Hobby-On is the place for you or your family's r/c projects! We have the best selection of products and brands like E-Flite, Parkzone, hobbyzone, spectrumrc, greatplanes, realflight, futaba, traxxas, tamiya, superTigre, phoenix, Hitec, flyzone, engines, parts, accessories, batterys, chargers, wheels, servos, radios. Hobby-On offers everything for beginners to advance pilots, drivers and builders.
Fit your family's budget with great prices on your Hobby needs and building essentials.
Radio Controlled models; The first use of radio control in models started in the early 1950s with single channel self built equipment later came commercial equipment. The advent of transistors greatly reduced the battery requirements, since the current requirements at low voltage were greatly reduced and the high voltage battery was eliminated.
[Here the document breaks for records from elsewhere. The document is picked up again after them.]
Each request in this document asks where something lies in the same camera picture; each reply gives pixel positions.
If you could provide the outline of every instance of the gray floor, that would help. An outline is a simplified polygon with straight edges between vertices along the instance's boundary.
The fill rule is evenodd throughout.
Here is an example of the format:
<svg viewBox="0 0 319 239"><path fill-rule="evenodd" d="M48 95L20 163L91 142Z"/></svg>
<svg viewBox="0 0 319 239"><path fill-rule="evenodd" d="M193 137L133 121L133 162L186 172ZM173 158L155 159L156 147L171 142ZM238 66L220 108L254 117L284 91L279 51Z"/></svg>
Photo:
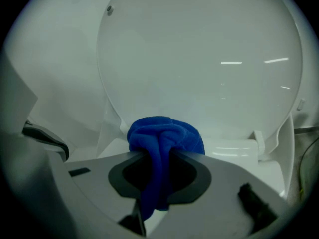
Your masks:
<svg viewBox="0 0 319 239"><path fill-rule="evenodd" d="M319 136L319 131L303 133L295 135L295 160L294 160L294 168L292 180L287 196L287 202L291 206L295 206L301 202L300 197L300 187L299 187L299 165L301 162L301 157L306 148ZM314 156L313 148L319 146L319 141L316 142L308 151L307 151L307 159L310 160ZM304 170L313 170L317 168L316 166L310 166L311 163L309 161L303 161L303 169Z"/></svg>

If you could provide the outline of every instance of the white toilet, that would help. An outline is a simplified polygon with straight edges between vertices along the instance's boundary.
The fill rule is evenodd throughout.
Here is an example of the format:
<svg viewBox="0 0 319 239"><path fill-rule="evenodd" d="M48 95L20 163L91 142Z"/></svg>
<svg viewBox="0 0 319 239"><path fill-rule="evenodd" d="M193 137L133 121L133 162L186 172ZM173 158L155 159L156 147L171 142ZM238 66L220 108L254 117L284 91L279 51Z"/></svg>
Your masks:
<svg viewBox="0 0 319 239"><path fill-rule="evenodd" d="M187 122L207 156L287 196L302 51L282 0L111 0L97 50L123 133L148 116Z"/></svg>

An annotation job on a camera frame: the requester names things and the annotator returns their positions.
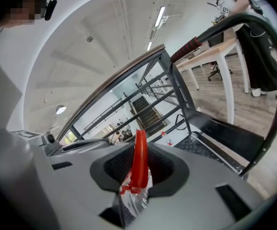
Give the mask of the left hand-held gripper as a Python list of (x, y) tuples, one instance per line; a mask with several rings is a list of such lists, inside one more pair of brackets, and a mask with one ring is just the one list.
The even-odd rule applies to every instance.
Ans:
[[(78, 140), (71, 144), (64, 145), (62, 148), (60, 148), (60, 142), (55, 139), (50, 131), (44, 134), (26, 130), (11, 131), (11, 133), (20, 136), (32, 146), (40, 147), (46, 155), (50, 155), (52, 152), (58, 149), (56, 152), (50, 155), (51, 157), (59, 155), (71, 155), (75, 153), (84, 153), (92, 150), (107, 148), (110, 146), (110, 142), (108, 141), (108, 139), (100, 138)], [(105, 142), (107, 144), (95, 144), (97, 142)]]

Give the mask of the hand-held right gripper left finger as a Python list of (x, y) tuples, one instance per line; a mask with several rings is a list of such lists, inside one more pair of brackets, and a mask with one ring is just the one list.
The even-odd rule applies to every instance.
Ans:
[(130, 171), (134, 144), (84, 148), (47, 156), (51, 199), (62, 230), (122, 230), (120, 186)]

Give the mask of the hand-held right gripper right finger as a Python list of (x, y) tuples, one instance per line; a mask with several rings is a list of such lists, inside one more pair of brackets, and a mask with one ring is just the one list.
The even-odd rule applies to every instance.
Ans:
[[(172, 196), (150, 198), (130, 230), (249, 230), (272, 205), (236, 173), (218, 161), (174, 147), (154, 144), (187, 164), (189, 177)], [(229, 186), (249, 208), (236, 220), (218, 188)]]
In both tube and early transistor sets the model's control surfaces were usually operated by an electromagnetic escapement controlling the stored energy in a rubber-band loop, allowing simple on/off rudder control (right, left, and neutral) and sometimes other functions such as motor speed. Crystal-controlled superheterodyne receivers with better selectivity and stability made control equipment more capable and at lower cost. Multi-channel developments were of particular use to aircraft, which really needed a minimum of three control dimensions (yaw, pitch and motor speed), as opposed to boats, which can get away with two or one. As the electronics revolution took off, single-signal channel circuit design became redundant, and instead radios provided proportionally coded signal streams which a servomechanism could interpret.
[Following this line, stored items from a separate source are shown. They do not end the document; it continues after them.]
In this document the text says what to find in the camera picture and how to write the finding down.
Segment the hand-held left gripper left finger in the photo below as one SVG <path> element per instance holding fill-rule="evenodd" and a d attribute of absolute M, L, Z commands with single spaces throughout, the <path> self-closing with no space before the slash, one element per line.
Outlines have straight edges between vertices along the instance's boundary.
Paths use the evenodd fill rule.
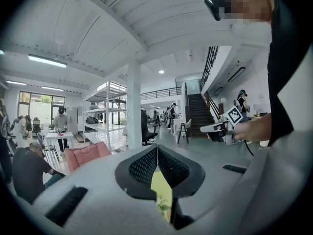
<path fill-rule="evenodd" d="M 156 167 L 156 145 L 93 160 L 45 190 L 32 216 L 49 235 L 168 235 Z"/>

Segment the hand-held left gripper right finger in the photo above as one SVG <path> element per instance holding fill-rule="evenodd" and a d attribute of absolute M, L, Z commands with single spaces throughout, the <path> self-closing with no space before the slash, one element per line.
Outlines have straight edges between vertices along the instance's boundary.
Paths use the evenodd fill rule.
<path fill-rule="evenodd" d="M 169 224 L 157 235 L 250 235 L 253 158 L 229 158 L 157 147 L 158 167 L 172 188 Z"/>

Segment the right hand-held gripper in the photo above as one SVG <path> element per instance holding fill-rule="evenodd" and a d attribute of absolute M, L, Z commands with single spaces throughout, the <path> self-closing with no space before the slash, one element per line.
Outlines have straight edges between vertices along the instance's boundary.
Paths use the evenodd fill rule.
<path fill-rule="evenodd" d="M 202 126 L 200 131 L 207 133 L 208 138 L 213 142 L 223 142 L 226 145 L 235 144 L 237 141 L 234 139 L 234 127 L 243 119 L 242 114 L 236 106 L 233 106 L 225 114 L 221 116 L 221 121 Z"/>

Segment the person's right forearm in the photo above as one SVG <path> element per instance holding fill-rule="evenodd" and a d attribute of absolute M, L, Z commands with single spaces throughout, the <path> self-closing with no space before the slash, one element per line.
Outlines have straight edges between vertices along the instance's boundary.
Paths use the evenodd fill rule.
<path fill-rule="evenodd" d="M 271 137 L 272 114 L 247 123 L 245 139 L 248 141 L 269 141 Z"/>

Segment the person's right hand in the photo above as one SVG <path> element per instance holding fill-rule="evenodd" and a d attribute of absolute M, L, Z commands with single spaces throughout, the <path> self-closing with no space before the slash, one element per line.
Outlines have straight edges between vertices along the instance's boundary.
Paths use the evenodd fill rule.
<path fill-rule="evenodd" d="M 238 123 L 233 130 L 233 136 L 236 141 L 248 140 L 253 138 L 253 132 L 251 130 L 251 124 L 249 122 Z"/>

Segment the dark wooden staircase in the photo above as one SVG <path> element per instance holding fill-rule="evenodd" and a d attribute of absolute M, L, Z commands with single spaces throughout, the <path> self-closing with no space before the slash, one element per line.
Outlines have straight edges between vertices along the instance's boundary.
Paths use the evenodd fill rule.
<path fill-rule="evenodd" d="M 186 98 L 186 121 L 191 120 L 188 132 L 191 137 L 206 137 L 206 133 L 202 133 L 200 128 L 215 123 L 214 117 L 209 110 L 206 101 L 199 87 L 191 87 L 188 83 L 184 83 L 184 92 Z"/>

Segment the round green cloth table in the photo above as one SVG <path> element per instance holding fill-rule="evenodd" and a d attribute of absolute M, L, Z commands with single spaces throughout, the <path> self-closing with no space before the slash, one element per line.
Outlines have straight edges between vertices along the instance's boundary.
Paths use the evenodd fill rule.
<path fill-rule="evenodd" d="M 167 200 L 167 205 L 172 207 L 172 189 L 170 188 L 169 184 L 165 180 L 163 174 L 160 171 L 157 171 L 153 174 L 152 177 L 152 183 L 151 183 L 151 190 L 156 192 L 156 195 L 161 194 L 163 195 Z M 163 216 L 168 222 L 170 222 L 171 219 L 171 210 L 168 211 L 168 214 L 166 216 Z"/>

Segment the black framed ceiling light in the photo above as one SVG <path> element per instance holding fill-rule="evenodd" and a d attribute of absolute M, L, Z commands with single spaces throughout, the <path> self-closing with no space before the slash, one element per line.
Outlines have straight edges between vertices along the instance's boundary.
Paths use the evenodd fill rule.
<path fill-rule="evenodd" d="M 240 76 L 246 70 L 245 67 L 240 67 L 229 79 L 228 83 L 233 82 L 238 76 Z"/>

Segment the black mezzanine railing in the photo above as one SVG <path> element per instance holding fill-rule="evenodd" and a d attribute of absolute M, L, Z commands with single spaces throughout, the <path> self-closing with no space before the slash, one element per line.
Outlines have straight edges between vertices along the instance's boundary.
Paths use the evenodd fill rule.
<path fill-rule="evenodd" d="M 200 89 L 202 90 L 205 83 L 207 82 L 207 79 L 210 75 L 211 69 L 214 65 L 214 62 L 216 60 L 216 55 L 218 53 L 219 47 L 218 46 L 214 46 L 214 47 L 209 47 L 208 49 L 208 54 L 207 54 L 207 58 L 206 58 L 206 62 L 205 62 L 205 67 L 204 67 L 204 71 L 202 73 L 202 77 L 200 79 L 199 85 L 200 85 Z"/>

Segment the white table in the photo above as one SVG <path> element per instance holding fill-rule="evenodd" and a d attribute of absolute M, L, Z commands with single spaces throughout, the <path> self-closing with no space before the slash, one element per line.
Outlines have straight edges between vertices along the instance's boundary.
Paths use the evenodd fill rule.
<path fill-rule="evenodd" d="M 74 148 L 74 135 L 71 133 L 71 132 L 65 132 L 65 133 L 61 133 L 61 134 L 58 134 L 58 133 L 48 133 L 45 137 L 45 140 L 46 140 L 46 144 L 47 144 L 47 147 L 48 147 L 48 152 L 47 154 L 51 157 L 50 158 L 50 161 L 53 165 L 55 165 L 54 161 L 53 161 L 53 158 L 52 158 L 52 155 L 54 154 L 55 155 L 55 158 L 58 158 L 58 155 L 55 154 L 55 152 L 52 152 L 51 151 L 51 148 L 50 146 L 52 145 L 52 141 L 57 141 L 58 139 L 67 139 L 68 142 L 70 142 L 70 148 Z"/>

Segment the white pillar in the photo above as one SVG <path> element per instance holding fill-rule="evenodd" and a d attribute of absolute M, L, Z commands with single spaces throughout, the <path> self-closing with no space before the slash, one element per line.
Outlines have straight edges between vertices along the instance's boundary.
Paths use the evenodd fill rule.
<path fill-rule="evenodd" d="M 128 67 L 127 84 L 127 134 L 128 148 L 142 146 L 141 139 L 141 107 L 140 107 L 140 63 L 133 59 Z"/>

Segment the white metal rack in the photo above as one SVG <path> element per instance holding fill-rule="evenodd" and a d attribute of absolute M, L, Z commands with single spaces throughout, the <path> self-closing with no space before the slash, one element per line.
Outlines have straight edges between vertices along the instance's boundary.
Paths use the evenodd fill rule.
<path fill-rule="evenodd" d="M 127 87 L 108 81 L 83 102 L 84 142 L 102 141 L 112 154 L 128 148 L 126 99 Z"/>

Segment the person's black shirt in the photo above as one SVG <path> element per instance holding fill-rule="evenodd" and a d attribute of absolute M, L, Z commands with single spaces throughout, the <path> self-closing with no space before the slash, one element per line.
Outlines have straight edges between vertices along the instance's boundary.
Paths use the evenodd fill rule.
<path fill-rule="evenodd" d="M 271 107 L 269 146 L 293 131 L 291 120 L 278 98 L 278 93 L 291 79 L 312 42 L 311 34 L 300 18 L 299 8 L 289 1 L 274 0 L 270 24 L 272 41 L 267 65 Z"/>

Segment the black mesh office chair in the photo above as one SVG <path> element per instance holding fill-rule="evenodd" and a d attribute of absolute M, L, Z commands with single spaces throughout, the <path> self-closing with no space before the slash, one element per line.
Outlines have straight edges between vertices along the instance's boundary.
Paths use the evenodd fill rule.
<path fill-rule="evenodd" d="M 41 122 L 40 122 L 40 120 L 37 118 L 37 117 L 35 117 L 34 119 L 33 119 L 33 129 L 32 129 L 32 133 L 33 134 L 37 134 L 37 133 L 39 133 L 41 131 Z"/>

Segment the black framed window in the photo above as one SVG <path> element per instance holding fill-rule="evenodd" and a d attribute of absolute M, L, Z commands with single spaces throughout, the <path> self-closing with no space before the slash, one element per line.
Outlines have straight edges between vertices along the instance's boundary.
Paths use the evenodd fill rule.
<path fill-rule="evenodd" d="M 58 108 L 65 105 L 65 97 L 31 92 L 19 92 L 17 116 L 30 116 L 31 124 L 38 119 L 40 125 L 53 124 Z"/>

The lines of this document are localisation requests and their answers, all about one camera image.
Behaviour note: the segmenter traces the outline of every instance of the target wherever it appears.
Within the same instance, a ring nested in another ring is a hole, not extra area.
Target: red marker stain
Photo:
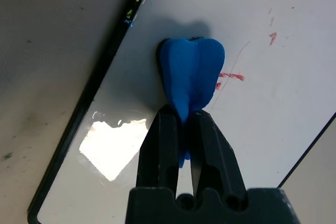
[[[238,79],[241,81],[245,80],[244,76],[242,76],[241,74],[236,74],[236,73],[220,73],[219,77],[229,77],[229,78]]]
[[[275,41],[275,39],[277,38],[277,33],[272,33],[269,36],[272,38],[271,43],[269,44],[271,46],[273,44],[273,42]]]
[[[221,83],[221,82],[218,82],[218,83],[216,84],[216,90],[219,90],[220,87],[221,87],[221,85],[222,85],[222,83]]]

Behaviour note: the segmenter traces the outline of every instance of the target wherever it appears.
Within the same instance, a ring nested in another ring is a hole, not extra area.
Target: whiteboard
[[[138,149],[166,104],[154,58],[165,38],[204,36],[224,45],[205,110],[234,149],[246,187],[277,187],[336,111],[333,3],[144,0],[38,220],[124,222]],[[182,176],[179,192],[191,191],[187,169]]]

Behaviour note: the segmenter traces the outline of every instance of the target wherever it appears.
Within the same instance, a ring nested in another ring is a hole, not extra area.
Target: black clamp
[[[126,224],[299,223],[281,189],[246,191],[233,149],[205,111],[195,112],[183,129],[189,139],[194,196],[176,199],[178,122],[167,105],[157,113],[140,149]]]

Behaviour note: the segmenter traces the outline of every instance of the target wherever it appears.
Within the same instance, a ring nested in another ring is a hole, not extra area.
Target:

More recently, high-end hobby systems using Pulse-code modulation (PCM) features have come on the market that provide a computerized digital bit-stream signal to the receiving device, instead of analog type pulse modulation. However, even with this coding, loss of transmission during flight has become more common in part because of the ever more wireless society.
In the early 21st century, 2.4 gigahertz transmissions have become increasingly utilized in high-end control of model vehicles and aircraft. Now, these 2.4 gigahertz systems are being made by most radio manufacturers. The radios range from a couple thousand dollars, all the way down to under $30 for some systems. Some manufacturers even offer conversion kits for older digital 72Mhz (35Mhz in Europe) band radios.